> What you are asked to do
Your response should contain every line from the data below that holds the string "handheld".

==*==

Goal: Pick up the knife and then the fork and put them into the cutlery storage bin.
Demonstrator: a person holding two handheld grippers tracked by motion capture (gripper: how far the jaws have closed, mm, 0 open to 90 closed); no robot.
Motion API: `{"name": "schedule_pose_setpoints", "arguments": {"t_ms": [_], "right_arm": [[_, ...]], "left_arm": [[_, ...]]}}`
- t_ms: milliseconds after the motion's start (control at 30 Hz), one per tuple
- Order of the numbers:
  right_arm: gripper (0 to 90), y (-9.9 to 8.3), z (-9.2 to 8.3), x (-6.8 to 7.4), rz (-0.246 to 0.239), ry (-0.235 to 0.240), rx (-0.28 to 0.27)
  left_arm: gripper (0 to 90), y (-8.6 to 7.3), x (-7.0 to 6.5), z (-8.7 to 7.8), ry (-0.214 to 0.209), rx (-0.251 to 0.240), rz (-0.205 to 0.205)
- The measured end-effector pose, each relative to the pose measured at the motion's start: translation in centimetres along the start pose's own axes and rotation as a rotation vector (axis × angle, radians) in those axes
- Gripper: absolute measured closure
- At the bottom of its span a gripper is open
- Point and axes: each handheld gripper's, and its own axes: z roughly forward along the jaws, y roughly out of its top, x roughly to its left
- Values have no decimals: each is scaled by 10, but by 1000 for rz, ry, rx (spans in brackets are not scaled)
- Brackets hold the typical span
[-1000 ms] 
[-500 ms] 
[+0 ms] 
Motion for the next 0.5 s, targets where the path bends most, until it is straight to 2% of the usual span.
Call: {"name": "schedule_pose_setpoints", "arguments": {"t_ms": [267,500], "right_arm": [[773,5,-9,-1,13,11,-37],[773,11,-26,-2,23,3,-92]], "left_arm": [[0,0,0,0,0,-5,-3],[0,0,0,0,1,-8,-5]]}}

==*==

> Result of the exercise
Demonstrator: a person holding two handheld grippers tracked by motion capture (gripper: how far the jaws have closed, mm, 0 open to 90 closed); no robot.
- Point and axes: each handheld gripper's, and its own axes: z roughly forward along the jaws, y roughly out of its top, x roughly to its left

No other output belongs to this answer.